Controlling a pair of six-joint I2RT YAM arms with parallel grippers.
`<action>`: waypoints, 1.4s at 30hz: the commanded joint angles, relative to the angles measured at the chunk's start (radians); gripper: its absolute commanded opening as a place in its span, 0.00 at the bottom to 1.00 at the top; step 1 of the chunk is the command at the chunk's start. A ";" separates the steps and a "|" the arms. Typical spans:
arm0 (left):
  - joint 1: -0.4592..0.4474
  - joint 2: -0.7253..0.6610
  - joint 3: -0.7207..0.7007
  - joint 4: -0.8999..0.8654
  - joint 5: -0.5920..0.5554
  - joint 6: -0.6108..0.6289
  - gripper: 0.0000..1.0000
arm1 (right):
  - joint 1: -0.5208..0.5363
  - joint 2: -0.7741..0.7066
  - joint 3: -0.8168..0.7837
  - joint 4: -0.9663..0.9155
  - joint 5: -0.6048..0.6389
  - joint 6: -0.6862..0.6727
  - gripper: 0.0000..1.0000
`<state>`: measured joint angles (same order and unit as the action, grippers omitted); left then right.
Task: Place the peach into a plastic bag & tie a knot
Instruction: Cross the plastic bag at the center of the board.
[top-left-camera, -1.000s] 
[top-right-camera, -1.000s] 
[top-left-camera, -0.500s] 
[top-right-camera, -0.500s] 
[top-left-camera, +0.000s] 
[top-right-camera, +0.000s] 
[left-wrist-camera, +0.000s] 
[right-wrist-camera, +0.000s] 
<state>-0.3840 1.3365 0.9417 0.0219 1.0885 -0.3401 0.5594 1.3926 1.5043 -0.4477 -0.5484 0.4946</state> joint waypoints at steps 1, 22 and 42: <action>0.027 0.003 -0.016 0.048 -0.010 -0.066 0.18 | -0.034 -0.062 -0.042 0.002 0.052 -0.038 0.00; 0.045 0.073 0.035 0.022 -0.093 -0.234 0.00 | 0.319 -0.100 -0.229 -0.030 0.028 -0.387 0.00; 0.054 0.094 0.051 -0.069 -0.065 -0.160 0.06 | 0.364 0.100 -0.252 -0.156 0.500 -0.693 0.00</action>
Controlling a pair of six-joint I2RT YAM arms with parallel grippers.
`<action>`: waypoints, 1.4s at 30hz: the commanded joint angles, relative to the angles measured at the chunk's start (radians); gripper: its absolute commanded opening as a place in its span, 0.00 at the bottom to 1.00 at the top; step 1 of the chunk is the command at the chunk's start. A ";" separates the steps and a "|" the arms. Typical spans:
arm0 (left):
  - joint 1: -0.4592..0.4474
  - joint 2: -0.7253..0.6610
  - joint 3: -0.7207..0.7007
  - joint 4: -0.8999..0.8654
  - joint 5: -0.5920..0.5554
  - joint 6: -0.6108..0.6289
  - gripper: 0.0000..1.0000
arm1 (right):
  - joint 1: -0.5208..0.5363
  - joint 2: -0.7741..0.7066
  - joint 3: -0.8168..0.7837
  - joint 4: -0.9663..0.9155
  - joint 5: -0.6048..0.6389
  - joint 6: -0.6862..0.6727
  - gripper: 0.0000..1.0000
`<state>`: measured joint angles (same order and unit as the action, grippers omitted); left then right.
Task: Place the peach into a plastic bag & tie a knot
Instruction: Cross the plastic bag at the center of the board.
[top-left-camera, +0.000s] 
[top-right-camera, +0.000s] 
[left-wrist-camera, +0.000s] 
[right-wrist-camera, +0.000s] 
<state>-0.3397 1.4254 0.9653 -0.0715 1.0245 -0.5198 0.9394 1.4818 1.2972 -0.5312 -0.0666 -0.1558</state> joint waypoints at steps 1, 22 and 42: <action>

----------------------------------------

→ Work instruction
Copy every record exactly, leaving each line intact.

→ Response below
Controlling a pair of six-joint I2RT YAM arms with parallel grippers.
`<action>`: waypoints, 1.4s at 30hz: the commanded joint angles, relative to the angles measured at the chunk's start (radians); gripper: its absolute commanded opening as a place in its span, 0.00 at the bottom to 1.00 at the top; step 1 of the chunk is the command at the chunk's start. A ";" separates the steps and a "|" the arms. Typical spans:
arm0 (left):
  - joint 1: -0.4592..0.4474
  - joint 2: -0.7253..0.6610
  - joint 3: -0.7207..0.7007
  - joint 4: -0.8999..0.8654
  - joint 5: -0.5920..0.5554
  - joint 6: -0.6108..0.6289
  - gripper: 0.0000..1.0000
arm1 (right):
  - joint 1: -0.5208..0.5363
  - joint 2: -0.7741..0.7066
  - joint 3: -0.8168..0.7837
  - joint 4: -0.9663..0.9155
  - joint 5: -0.6048..0.6389
  - joint 6: -0.6862..0.6727
  - gripper: 0.0000..1.0000
`<state>`: measured joint angles (same order and unit as the action, grippers omitted); left then right.
Task: Place the peach into a plastic bag & tie a knot
Instruction: Cross the plastic bag at the center of the board.
[top-left-camera, -1.000s] 
[top-right-camera, -1.000s] 
[top-left-camera, -0.500s] 
[top-right-camera, -0.500s] 
[top-left-camera, +0.000s] 
[top-right-camera, +0.000s] 
[left-wrist-camera, +0.000s] 
[right-wrist-camera, +0.000s] 
<state>-0.3840 1.3365 0.9417 0.0219 1.0885 -0.3401 0.5594 1.3926 1.5043 -0.4477 -0.5484 0.4946</state> joint waypoints at steps 1, 22 and 42: <action>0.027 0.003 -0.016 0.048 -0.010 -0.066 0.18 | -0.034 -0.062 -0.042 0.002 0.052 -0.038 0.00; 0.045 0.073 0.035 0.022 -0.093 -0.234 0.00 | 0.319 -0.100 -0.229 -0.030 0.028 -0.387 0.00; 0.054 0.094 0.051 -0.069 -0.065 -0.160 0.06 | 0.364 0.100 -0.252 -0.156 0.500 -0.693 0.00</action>
Controlling a pair of six-joint I2RT YAM arms with parallel grippers.
`<action>`: waypoints, 1.4s at 30hz: the commanded joint angles, relative to the angles measured at the chunk's start (radians); gripper: its absolute commanded opening as a place in its span, 0.00 at the bottom to 1.00 at the top; step 1 of the chunk is the command at the chunk's start. A ";" separates the steps and a "|" the arms. Typical spans:
arm0 (left):
  - joint 1: -0.4592..0.4474
  - joint 2: -0.7253..0.6610
  - joint 3: -0.7207..0.7007
  - joint 4: -0.8999..0.8654
  - joint 5: -0.5920..0.5554
  - joint 6: -0.6108..0.6289
  - gripper: 0.0000..1.0000
arm1 (right):
  - joint 1: -0.5208..0.5363
  - joint 2: -0.7741..0.7066
  - joint 3: -0.8168..0.7837
  - joint 4: -0.9663..0.9155
  - joint 5: -0.6048..0.6389
  - joint 6: -0.6862..0.6727
  - gripper: 0.0000..1.0000
`<state>`: measured joint angles (same order and unit as the action, grippers omitted); left then right.
Task: Place the peach into a plastic bag & tie a knot
Instruction: Cross the plastic bag at the center of the board.
[top-left-camera, +0.000s] 
[top-right-camera, +0.000s] 
[left-wrist-camera, +0.000s] 
[right-wrist-camera, +0.000s] 
<state>-0.3397 1.4254 0.9653 -0.0715 1.0245 -0.5198 0.9394 1.4818 1.2972 -0.5312 -0.0666 -0.1558</state> joint waypoints at steps 1, 22 and 42: <action>

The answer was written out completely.